• PROBLEM DESCRIPTION: The required output is every line from the beginning of the entries below through the line that includes "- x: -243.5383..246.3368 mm", copied exactly.

%%

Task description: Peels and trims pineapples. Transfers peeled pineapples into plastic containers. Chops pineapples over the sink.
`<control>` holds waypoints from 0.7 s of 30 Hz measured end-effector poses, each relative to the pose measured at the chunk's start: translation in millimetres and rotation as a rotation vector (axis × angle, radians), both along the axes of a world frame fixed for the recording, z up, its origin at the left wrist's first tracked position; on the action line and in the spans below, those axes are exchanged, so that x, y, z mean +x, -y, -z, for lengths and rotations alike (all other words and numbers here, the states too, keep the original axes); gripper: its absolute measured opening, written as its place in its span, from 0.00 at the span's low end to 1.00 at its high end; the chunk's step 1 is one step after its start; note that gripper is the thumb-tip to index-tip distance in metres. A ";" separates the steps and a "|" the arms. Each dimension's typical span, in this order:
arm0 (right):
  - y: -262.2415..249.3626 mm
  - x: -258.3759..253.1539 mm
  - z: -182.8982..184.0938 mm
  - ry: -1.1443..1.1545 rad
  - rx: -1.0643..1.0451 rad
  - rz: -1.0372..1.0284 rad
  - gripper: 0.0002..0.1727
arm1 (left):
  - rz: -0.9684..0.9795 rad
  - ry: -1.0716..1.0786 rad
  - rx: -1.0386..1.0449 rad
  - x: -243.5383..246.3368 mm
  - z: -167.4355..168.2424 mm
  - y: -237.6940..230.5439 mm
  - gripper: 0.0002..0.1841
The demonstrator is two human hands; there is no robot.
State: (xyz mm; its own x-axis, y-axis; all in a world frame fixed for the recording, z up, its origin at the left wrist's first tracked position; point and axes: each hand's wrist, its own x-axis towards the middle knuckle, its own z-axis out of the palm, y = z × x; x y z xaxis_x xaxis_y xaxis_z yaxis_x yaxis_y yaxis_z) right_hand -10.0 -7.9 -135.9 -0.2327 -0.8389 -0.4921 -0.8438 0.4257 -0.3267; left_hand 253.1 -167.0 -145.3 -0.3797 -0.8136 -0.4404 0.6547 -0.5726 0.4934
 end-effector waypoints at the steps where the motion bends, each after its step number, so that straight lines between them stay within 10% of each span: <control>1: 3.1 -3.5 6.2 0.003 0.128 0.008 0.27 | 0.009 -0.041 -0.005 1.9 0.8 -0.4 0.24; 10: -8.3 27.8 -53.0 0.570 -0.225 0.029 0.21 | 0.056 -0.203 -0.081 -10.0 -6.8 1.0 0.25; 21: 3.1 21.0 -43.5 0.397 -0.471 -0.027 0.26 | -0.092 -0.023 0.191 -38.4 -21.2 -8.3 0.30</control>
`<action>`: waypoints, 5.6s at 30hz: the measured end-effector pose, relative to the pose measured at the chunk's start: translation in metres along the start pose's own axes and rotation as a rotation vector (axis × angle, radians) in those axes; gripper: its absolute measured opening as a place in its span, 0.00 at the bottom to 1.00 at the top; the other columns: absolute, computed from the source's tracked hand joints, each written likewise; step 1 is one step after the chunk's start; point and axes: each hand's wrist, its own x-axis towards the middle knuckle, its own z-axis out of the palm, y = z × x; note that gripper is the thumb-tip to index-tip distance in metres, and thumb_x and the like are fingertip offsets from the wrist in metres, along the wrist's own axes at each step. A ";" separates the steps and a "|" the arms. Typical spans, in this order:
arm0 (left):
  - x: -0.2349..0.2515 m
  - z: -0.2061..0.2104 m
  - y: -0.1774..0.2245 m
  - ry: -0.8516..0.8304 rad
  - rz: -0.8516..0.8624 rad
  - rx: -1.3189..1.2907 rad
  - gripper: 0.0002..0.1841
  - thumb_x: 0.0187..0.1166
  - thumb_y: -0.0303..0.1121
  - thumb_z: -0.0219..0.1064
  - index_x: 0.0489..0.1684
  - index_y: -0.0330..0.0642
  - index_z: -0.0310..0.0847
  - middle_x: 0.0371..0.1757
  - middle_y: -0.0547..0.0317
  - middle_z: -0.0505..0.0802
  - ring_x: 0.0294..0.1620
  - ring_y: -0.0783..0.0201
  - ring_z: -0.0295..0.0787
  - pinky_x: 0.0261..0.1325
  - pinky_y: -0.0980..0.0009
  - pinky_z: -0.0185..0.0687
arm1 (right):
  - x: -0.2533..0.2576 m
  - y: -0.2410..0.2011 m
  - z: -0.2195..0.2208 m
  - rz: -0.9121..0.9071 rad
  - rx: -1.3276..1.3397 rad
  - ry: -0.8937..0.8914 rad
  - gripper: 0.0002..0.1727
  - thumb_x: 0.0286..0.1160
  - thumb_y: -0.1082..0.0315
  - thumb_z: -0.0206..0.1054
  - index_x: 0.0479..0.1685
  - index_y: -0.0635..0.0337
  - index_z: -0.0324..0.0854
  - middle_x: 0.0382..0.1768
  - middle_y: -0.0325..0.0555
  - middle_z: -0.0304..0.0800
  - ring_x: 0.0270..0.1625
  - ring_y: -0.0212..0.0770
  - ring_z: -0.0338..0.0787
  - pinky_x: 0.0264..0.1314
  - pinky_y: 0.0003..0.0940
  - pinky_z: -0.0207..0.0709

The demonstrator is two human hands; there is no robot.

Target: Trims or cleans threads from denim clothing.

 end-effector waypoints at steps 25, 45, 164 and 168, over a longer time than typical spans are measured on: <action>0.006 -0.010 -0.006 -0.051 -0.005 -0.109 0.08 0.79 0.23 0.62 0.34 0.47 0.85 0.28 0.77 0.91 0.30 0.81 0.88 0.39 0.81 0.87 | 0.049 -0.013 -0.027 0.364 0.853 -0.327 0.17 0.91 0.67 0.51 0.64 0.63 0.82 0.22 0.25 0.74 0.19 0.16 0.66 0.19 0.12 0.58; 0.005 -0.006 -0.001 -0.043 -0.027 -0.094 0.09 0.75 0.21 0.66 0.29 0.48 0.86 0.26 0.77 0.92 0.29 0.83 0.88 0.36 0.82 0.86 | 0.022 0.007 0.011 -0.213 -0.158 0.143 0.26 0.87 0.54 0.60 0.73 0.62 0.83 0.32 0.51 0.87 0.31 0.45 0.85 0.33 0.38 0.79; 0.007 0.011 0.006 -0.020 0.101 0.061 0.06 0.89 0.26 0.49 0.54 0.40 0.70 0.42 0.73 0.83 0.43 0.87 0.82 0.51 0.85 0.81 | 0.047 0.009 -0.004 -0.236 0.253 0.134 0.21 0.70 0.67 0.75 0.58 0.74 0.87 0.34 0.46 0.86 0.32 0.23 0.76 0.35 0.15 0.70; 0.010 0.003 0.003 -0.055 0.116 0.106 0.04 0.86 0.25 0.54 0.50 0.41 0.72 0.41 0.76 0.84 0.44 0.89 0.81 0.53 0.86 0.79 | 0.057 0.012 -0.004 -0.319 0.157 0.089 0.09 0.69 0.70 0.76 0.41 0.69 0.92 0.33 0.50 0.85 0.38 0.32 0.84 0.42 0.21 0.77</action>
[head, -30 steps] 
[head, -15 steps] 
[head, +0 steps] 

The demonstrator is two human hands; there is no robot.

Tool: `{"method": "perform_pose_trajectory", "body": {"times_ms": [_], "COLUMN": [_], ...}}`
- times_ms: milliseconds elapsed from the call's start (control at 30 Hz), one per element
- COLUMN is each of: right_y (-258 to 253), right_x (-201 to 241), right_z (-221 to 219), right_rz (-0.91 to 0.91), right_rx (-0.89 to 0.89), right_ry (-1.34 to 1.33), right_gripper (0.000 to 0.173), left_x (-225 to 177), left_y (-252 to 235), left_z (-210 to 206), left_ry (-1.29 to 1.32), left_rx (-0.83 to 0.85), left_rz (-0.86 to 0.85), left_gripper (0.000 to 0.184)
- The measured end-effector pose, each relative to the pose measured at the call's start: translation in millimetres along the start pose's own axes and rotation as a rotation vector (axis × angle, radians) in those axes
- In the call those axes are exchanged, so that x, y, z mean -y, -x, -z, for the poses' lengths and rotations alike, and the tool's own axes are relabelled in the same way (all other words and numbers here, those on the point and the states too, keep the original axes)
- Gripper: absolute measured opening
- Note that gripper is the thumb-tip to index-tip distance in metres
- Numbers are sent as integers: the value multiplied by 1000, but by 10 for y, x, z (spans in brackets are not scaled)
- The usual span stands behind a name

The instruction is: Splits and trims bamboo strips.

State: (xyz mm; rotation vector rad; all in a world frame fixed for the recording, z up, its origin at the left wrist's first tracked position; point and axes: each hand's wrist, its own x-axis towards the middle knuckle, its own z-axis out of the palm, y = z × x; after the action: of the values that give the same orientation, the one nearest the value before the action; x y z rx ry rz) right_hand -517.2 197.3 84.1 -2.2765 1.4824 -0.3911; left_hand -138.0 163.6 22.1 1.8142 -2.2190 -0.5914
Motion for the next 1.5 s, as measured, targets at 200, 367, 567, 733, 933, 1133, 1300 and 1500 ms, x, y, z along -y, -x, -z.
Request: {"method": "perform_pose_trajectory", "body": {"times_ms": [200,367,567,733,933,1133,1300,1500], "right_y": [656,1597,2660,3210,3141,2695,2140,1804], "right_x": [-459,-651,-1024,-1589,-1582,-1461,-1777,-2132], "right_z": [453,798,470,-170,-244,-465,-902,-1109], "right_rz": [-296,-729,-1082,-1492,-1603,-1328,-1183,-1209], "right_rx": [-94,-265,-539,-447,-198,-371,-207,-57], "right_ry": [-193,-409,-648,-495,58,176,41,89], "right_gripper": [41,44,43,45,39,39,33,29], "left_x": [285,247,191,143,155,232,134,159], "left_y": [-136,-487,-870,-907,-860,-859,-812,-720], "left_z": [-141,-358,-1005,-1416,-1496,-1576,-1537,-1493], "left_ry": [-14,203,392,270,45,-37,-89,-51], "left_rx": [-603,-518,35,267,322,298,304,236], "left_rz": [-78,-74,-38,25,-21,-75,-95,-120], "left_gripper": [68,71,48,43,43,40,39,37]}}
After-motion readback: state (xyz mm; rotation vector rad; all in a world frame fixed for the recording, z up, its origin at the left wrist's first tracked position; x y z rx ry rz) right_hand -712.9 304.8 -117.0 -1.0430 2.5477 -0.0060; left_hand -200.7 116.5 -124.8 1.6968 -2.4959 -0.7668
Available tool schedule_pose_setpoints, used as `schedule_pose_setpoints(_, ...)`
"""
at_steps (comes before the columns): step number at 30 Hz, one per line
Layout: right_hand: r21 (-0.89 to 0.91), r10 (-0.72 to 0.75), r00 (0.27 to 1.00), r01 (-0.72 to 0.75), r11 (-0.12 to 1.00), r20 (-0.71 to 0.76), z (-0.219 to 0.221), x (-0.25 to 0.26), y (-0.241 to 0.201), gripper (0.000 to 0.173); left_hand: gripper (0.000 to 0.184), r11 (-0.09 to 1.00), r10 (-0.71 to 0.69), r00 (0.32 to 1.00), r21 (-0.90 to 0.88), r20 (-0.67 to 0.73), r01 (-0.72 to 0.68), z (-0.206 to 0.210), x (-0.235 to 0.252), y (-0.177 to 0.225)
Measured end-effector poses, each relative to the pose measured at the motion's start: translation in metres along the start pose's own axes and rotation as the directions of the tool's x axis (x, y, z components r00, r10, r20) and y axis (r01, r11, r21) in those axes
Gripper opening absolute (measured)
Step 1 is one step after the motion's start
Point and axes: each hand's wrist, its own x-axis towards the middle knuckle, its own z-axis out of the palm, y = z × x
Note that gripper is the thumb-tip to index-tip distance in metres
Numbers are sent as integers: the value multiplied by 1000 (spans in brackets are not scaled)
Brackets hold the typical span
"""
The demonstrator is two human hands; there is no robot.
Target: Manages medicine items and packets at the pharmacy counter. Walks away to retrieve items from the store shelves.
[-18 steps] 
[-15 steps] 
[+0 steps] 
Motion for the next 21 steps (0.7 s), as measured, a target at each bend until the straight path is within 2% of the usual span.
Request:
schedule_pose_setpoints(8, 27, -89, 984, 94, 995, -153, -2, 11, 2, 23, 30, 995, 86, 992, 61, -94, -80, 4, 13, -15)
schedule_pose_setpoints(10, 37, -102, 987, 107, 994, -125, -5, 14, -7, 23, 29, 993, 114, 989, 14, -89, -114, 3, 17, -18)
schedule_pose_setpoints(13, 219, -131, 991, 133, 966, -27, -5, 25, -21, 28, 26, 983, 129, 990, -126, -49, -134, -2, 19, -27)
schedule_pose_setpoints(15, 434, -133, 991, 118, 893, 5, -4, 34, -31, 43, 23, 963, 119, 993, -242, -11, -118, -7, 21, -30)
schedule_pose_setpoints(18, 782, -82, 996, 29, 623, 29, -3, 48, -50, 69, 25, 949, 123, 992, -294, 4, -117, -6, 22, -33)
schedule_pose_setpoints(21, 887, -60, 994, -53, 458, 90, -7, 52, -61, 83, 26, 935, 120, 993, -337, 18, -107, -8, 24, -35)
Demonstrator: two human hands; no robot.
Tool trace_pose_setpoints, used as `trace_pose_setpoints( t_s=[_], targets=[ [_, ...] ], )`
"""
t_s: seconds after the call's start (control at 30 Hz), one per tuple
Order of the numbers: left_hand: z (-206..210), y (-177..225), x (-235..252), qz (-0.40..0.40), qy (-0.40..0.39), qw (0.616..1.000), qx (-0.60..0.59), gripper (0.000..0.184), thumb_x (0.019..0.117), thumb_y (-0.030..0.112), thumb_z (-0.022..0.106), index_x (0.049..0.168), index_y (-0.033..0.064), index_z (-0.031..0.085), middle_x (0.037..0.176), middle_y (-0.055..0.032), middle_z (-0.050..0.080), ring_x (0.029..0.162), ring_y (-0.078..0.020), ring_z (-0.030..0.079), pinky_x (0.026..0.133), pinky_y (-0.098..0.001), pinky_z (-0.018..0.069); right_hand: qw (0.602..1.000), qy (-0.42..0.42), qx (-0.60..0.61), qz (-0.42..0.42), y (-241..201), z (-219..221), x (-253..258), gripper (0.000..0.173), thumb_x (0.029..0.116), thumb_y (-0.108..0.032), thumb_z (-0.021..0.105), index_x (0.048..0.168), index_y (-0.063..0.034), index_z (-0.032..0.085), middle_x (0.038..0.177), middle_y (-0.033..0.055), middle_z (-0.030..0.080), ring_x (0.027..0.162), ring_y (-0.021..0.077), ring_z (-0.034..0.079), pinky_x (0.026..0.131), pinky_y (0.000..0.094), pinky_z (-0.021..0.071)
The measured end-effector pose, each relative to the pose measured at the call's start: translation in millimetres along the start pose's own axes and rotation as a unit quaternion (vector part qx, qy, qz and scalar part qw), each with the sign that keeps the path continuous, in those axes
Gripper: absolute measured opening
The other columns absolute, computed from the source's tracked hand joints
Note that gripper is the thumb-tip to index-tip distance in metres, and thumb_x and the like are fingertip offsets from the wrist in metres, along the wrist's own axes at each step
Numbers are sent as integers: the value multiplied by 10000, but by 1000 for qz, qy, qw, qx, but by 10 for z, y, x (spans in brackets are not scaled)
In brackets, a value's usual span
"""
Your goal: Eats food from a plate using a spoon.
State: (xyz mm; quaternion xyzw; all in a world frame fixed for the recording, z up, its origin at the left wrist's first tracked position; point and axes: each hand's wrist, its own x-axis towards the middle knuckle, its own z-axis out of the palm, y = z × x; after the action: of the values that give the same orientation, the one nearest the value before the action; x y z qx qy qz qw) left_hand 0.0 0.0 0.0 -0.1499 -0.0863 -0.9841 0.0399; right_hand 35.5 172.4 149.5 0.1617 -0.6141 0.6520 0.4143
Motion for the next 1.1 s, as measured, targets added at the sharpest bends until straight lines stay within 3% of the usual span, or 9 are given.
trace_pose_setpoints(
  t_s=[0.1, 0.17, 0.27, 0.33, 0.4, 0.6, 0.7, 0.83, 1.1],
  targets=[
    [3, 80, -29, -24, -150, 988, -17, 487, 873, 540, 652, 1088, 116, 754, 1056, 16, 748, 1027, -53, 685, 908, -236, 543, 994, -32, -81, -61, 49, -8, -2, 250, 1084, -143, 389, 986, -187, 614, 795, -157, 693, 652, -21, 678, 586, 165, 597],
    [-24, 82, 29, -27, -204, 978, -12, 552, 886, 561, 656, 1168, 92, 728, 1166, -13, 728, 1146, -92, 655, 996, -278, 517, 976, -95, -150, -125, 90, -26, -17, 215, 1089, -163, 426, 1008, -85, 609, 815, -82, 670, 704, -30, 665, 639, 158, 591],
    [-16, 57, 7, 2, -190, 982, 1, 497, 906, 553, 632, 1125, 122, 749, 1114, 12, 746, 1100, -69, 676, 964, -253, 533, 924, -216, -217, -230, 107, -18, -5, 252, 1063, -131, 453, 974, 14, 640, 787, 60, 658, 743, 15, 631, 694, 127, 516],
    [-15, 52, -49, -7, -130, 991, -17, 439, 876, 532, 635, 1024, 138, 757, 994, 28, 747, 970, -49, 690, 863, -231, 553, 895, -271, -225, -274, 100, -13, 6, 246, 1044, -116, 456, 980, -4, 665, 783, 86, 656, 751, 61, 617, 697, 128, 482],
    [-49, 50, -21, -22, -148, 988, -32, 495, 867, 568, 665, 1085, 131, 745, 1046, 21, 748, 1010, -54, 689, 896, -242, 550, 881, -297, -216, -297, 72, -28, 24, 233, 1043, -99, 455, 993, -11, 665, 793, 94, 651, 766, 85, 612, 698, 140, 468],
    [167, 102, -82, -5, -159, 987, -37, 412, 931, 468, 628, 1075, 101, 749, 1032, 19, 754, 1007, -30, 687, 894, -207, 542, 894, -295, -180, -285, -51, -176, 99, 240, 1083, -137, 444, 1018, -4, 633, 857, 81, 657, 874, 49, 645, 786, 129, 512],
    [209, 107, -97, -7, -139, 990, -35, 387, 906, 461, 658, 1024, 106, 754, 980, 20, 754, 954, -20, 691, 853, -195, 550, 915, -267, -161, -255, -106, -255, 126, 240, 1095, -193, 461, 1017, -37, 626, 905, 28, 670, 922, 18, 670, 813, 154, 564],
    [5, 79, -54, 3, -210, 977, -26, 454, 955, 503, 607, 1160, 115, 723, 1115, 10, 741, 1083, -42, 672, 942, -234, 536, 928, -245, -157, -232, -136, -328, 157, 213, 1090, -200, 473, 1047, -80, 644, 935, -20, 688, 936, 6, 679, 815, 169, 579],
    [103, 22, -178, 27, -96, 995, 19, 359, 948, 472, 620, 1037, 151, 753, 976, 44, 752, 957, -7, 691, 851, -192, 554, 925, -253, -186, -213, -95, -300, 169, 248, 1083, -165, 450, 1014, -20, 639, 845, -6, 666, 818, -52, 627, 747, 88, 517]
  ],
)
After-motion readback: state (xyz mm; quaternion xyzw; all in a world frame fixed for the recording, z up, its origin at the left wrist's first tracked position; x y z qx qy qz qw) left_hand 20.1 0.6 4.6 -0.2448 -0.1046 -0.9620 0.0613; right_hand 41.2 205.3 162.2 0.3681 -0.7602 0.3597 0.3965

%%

• EXERCISE RESULT:
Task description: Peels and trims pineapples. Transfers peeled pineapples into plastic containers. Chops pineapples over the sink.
`<control>` holds waypoints from 0.7 s of 30 Hz measured end-effector poses, each relative to the pose measured at the chunk's start: translation in millimetres and rotation as a rotation vector (axis × angle, radians), both along the axes of a world frame fixed for the recording, z up, its origin at the left wrist's first tracked position; on the action line and in the spans below, those axes are exchanged, so that x, y, z mean +x, -y, -z, for lengths and rotations alike (all other words and numbers here, the states too, keep the original axes); gripper: its absolute measured opening, written as its place in its span, from 0.00 at the span's low end to 1.00 at its high end; the chunk's step 1 is one step after its start; note that gripper is the thumb-tip to index-tip distance in metres. A ";" separates the steps and a "|" the arms. Each dimension's typical span, in this order:
arm0 (right):
  - y: -262.2415..249.3626 mm
  - x: -258.3759..253.1539 mm
  - z: -182.8982..184.0938 mm
  - ry: -1.1443..1.1545 rad
  - rx: -1.0643..1.0451 rad
  - rz: -1.0372..1.0284 rad
  - gripper: 0.0002..0.1727
arm1 (left):
  - rz: -0.9684..0.9795 rad
  - ry: -1.0716..1.0786 rad
  - rx: -1.0386..1.0449 rad
  - x: -243.5383..246.3368 mm

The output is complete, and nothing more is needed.